I have a few beefs with this phrase. (Also, who came up with THAT phrase? Beef is delicious. Not sure what the problem is here. Seems like it would be a good thing to have a beef with someone, so long as that person is not a vegetarian. Oh, English language, you have done it again!)
So yeah. Who made the "sticks and stones" quote up? Was that person having sticks and stones thrown at him (or her...)? Things that seem like a bad idea to say when someone is throwing things at you: "Sticks and stones may break my bones..." Don't taunt them!! They are already throwing things at you!!
If they weren't throwing sticks/stones at him, I guess they were verbally attacking him and he wanted to prove that their words didn't affect him.
That's great. That's really great and I wish I was like that, where people's words never hurt me.
But honestly, I think that's about the most dishonest quote in the world, besides "A penny for your thoughts," because has anyone EVER come through on that statement? Plus, that is literally the smallest amount of change you could give me. Your bribing strategy is terrible.
Words are so powerful. They have the power to do so much good; the power to lift and inspire. Yet they also have the power to cause so much pain.
For example, I'll never forget the boy in 6th grade that said I was fat, or the boy who said to his friend, "You're friends with pretty girls; why are you talking to her?"
That was 11 years ago, and I can still remember it as vividly as though it were yesterday. That's not to say that you should hold on to things forever and never forgive -- you absolutely SHOULD forgive. And I have. But truthfully, I haven't forgotten and I don't think I ever will. And honestly, it's shaped the way I see myself, even though I really, really wish I could say their words never affected me.
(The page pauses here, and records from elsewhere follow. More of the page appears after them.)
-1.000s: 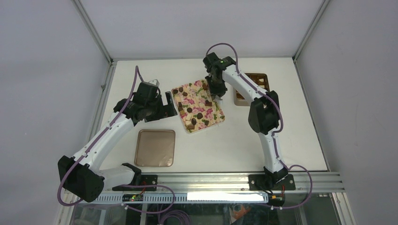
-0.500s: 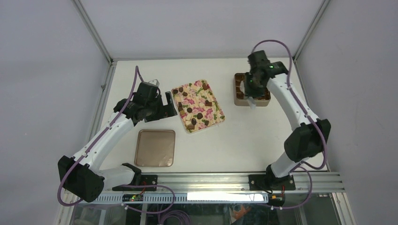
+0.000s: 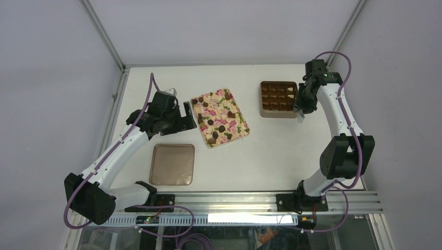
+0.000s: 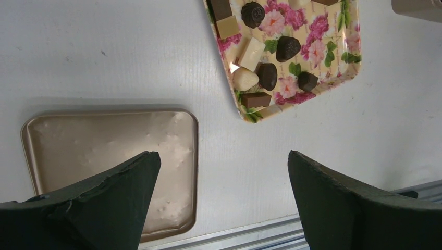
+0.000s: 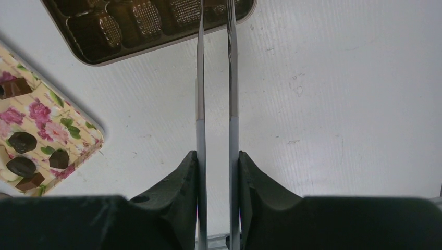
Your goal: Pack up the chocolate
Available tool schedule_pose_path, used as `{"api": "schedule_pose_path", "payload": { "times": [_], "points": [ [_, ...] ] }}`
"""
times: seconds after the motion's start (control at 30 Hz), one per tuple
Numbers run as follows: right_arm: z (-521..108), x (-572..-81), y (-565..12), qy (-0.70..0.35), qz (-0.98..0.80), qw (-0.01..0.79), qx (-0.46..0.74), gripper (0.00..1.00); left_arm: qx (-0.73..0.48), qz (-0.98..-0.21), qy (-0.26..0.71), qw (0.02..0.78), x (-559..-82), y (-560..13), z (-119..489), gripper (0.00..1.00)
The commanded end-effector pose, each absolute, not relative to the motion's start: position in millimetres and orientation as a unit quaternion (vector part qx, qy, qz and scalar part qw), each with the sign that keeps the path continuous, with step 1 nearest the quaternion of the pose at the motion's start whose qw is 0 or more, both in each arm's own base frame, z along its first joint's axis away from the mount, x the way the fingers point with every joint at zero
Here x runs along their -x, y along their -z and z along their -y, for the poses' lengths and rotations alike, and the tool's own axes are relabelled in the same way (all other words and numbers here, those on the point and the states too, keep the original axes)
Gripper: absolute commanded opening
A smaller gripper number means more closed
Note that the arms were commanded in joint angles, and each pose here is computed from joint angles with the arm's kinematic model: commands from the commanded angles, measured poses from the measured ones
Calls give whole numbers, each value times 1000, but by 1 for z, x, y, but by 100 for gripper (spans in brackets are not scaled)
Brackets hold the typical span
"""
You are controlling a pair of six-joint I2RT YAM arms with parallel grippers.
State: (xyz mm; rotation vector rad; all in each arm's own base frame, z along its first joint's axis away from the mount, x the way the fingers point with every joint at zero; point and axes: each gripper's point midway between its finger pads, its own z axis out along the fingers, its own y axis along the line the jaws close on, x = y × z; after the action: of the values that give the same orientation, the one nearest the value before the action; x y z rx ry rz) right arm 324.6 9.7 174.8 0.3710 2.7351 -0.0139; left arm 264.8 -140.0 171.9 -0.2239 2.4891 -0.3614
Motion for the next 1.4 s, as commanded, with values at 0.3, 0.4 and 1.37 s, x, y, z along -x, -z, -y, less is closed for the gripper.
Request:
{"api": "schedule_pose_path", "payload": {
  "times": [0.3,0.4,1.37],
  "points": [
    [-4,-340,-158,2,-974,188,-129,0,78,-933,138,323,-273,-181,141,99],
    [-4,-339,-154,1,-974,184,-129,0,78,-933,138,323,-273,-181,141,99],
    [-4,-338,-176,-4,-971,202,-126,34,81,-934,143,319,-271,-179,142,99]
  ]
}}
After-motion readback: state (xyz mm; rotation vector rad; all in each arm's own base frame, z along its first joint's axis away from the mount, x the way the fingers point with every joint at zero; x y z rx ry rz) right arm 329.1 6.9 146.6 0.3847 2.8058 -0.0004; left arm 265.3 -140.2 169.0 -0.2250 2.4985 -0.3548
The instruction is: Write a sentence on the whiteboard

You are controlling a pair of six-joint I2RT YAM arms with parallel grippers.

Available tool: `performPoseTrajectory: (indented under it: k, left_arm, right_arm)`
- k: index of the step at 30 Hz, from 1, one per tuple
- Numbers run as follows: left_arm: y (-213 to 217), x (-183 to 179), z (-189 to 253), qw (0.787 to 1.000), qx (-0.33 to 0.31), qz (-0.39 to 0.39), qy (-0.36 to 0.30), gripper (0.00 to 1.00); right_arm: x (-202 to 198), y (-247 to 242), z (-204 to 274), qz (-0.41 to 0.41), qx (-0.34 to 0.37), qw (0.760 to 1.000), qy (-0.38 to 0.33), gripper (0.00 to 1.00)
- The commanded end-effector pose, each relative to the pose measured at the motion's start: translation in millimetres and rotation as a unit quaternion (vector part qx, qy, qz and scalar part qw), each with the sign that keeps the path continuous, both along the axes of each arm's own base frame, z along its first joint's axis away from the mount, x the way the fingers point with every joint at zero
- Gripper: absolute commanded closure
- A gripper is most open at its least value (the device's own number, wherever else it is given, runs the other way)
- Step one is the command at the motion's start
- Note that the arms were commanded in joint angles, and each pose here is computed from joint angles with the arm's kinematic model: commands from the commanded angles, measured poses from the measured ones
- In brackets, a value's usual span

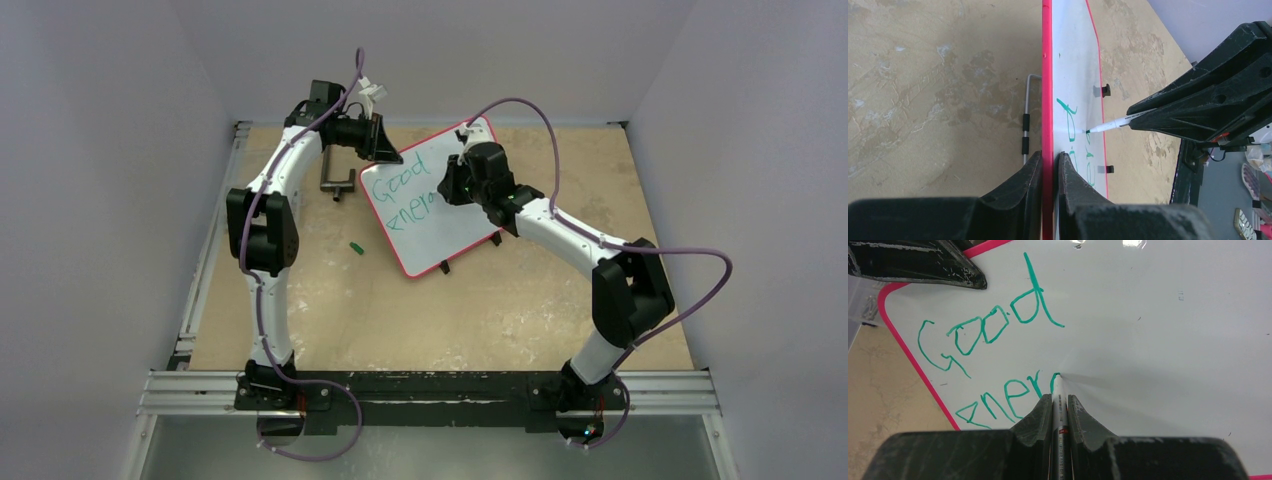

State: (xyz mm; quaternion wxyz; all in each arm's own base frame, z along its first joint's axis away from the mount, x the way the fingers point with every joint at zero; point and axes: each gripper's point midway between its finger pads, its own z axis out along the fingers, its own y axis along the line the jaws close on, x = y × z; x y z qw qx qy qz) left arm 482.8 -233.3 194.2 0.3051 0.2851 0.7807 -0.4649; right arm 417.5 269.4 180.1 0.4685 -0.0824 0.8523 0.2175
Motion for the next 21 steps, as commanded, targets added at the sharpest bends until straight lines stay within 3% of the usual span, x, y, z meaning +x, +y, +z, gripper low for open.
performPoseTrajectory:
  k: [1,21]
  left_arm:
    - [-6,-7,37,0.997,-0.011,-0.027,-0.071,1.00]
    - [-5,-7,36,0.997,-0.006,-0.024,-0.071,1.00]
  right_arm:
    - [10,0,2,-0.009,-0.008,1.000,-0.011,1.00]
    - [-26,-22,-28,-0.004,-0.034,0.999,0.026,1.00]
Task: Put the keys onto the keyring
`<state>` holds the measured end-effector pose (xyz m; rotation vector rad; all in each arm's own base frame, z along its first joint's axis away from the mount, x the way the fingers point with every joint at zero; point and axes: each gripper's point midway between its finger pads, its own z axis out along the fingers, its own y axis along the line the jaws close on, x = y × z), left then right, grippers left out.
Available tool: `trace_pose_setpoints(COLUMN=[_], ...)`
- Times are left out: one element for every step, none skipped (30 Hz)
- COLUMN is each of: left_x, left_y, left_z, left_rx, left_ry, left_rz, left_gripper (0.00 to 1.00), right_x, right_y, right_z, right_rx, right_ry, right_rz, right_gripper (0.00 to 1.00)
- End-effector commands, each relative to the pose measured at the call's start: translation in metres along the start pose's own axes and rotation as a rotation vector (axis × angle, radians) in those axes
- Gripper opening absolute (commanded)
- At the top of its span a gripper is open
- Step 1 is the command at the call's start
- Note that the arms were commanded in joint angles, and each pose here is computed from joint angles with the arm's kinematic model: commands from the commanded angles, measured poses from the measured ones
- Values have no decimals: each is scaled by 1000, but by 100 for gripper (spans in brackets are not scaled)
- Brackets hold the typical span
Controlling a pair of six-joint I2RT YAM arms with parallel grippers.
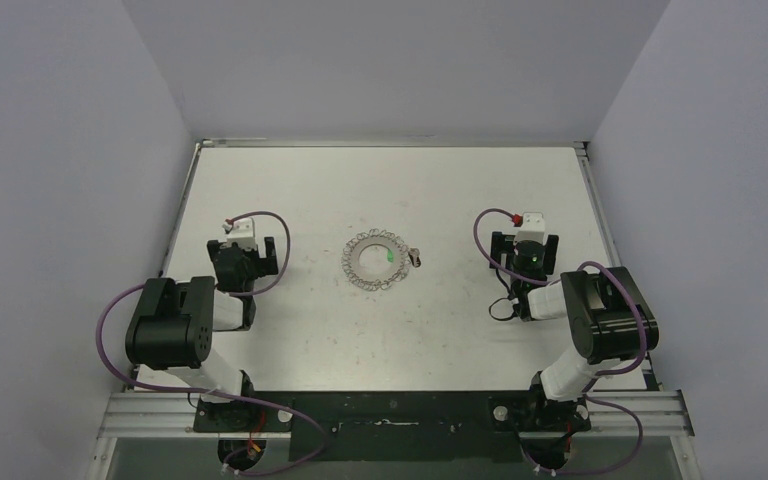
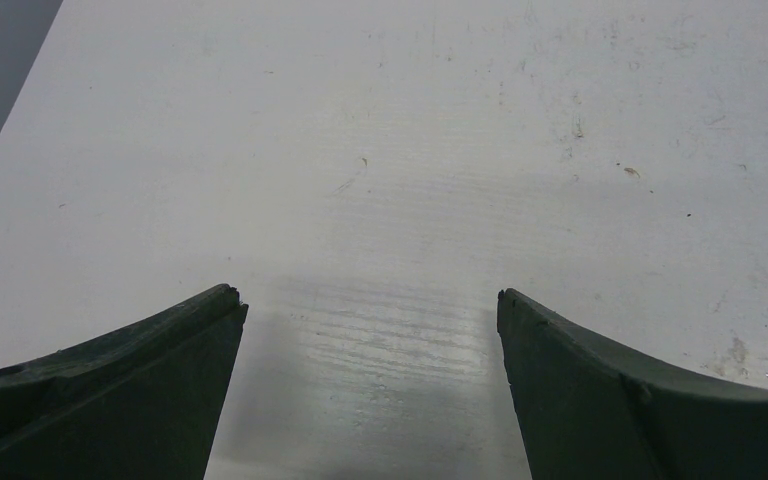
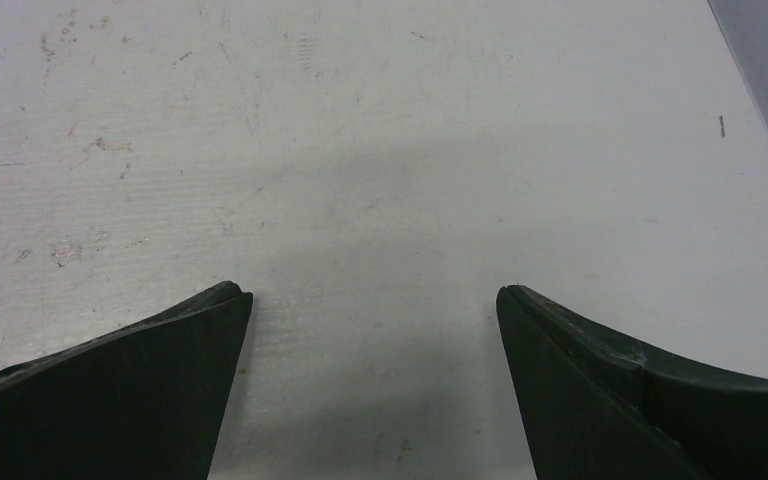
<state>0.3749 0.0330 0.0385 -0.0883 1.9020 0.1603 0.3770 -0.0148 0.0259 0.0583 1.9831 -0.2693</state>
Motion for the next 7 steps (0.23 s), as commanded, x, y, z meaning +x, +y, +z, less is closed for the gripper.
trace_pose_setpoints(left_x=[-19,-19,-19,-18,-19,-19,-18], left_y=[1,1,1,2,2,2,2], left_z=[8,9,9,10,10,9,9], left_rx=[-7,-3,-1,-1,1,2,2], left_ry=[-51,-49,-47,-44,-44,-45,-44], left_rz=[-24,-24,-25,-28,-29,-29,-29], left_gripper=[97,97,97,97,97,97,97], right_x=[-31,-31,-31,-32,-31,-31,-31], right_y=[-1,-1,-1,-1,-1,-1,-1], right_z=[5,5,5,5,5,5,5], right_rx=[6,5,6,5,5,5,6], right_ry=[-96,-96,-95,-96,-95,-95,-95], right_rz=[44,44,44,44,44,44,44], right_gripper=[100,100,100,100,100,100,100])
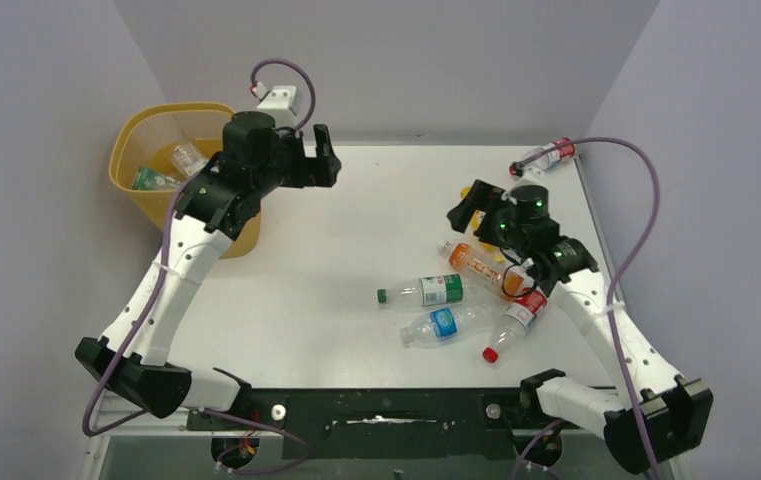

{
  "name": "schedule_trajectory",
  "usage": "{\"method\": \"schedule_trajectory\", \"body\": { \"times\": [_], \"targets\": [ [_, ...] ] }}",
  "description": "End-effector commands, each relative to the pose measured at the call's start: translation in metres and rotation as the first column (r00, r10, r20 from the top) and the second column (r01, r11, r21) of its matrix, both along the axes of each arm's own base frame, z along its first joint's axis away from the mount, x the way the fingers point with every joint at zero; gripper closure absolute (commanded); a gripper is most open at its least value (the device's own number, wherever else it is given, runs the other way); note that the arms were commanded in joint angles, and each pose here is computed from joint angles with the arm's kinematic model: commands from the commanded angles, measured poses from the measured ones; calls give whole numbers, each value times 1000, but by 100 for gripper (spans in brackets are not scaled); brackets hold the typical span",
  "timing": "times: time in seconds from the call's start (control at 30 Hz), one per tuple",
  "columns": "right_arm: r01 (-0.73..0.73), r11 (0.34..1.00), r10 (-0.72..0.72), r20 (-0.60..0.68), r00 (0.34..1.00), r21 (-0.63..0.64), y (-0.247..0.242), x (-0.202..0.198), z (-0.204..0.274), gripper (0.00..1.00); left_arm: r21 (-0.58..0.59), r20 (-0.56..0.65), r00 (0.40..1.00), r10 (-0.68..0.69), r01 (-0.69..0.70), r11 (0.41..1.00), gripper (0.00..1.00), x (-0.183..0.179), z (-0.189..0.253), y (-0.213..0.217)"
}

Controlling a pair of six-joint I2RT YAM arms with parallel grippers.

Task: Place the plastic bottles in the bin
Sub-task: Pick up the plastic bottle from the corner of the board.

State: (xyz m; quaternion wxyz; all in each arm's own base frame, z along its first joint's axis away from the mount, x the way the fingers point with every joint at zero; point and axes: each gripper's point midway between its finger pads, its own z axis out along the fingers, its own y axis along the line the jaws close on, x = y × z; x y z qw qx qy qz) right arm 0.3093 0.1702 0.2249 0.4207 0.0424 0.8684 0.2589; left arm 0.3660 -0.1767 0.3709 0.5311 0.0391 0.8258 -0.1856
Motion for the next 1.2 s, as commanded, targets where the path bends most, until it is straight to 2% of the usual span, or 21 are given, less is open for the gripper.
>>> {"method": "schedule_trajectory", "body": {
  "times": [0.0,0.13,0.33,0.53,0.77,0.93,1.17],
  "targets": [
    [206,979,-205,41,978,-3,-61,2,15,2,5,28,989,-142,142,990,2,-21,-12,-36],
    [261,965,-261,47,964,-8,-79,-1,16,2,0,-39,961,-274,274,962,2,-44,-55,-67],
    [259,965,-260,23,965,37,-75,-7,1,2,-14,-102,904,-416,417,909,2,-83,-99,-100],
    [265,962,-267,26,963,62,-75,-15,-4,2,30,-172,878,-447,458,888,2,-97,-131,-110],
    [303,952,-304,19,953,41,-84,-14,-10,2,60,-171,883,-436,451,890,2,-89,-134,-115],
    [458,889,-458,40,888,21,-119,23,8,2,74,-172,887,-428,444,893,2,-82,-137,-118],
    [610,793,-607,-72,791,17,-179,108,-16,2,63,-143,894,-425,437,897,2,-82,-134,-117]
  ]
}}
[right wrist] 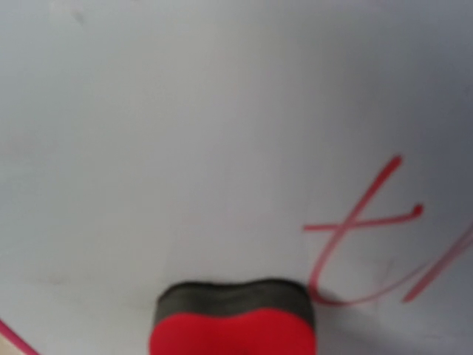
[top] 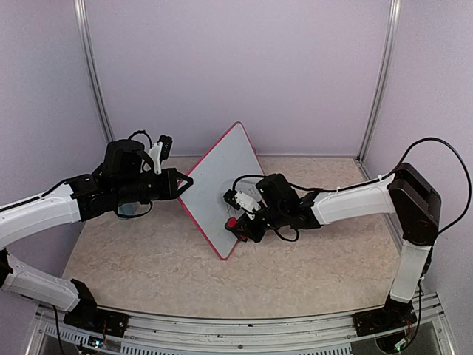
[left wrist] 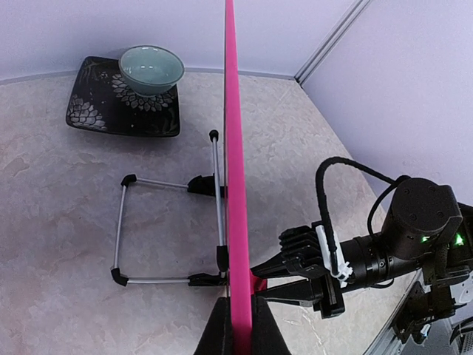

It's not that I don't want to forget. I would love to forget that those things were said about me. I would also love to forget the time that I walked into a stop sign (clearly I was neither graceful NOR obedient...) in front of a bunch of my college peers, but some things just stick with you. But seriously - try as you might to forget, words scar you.
On the other hand, they can mold and shape your life for so much good.
When I was a little girl, I remember my grandma said to me, "You have the sweetest disposition. You are so kind and good." She would tell me that nearly every day, and I began to really believe it. My whole life, I have believed that I am, and have tried my very hardest to be, a kind person.
Would I be that way if no one had ever told me that I was? I don't know. But I'm grateful that someone did -- and I will never forget it.
I guess the point I'm trying to make is that we have more power than we know. We affect people's lives in ways that most of the time, we probably don't even realize. I can practically guarantee that those boys don't remember telling me I was ugly, and they'd probably feel bad now if they knew they had. But I remember. I remember having to pretend "There's something in my eye; can I please go to the bathroom?" so I could go cry. I remember when my 6th grade teacher said to me, in front of my entire class, "Are you stupid?!"
But I also remember when Sylvia from 5th grade told me I should join choir because I had such a pretty voice. I remember when that boy in high school told me I was funny. I remember when a woman from my mission said that I was sent there just to help her.
I suppose all I really wanted to say was that you never know what people will remember about what you've said or done... So make it good.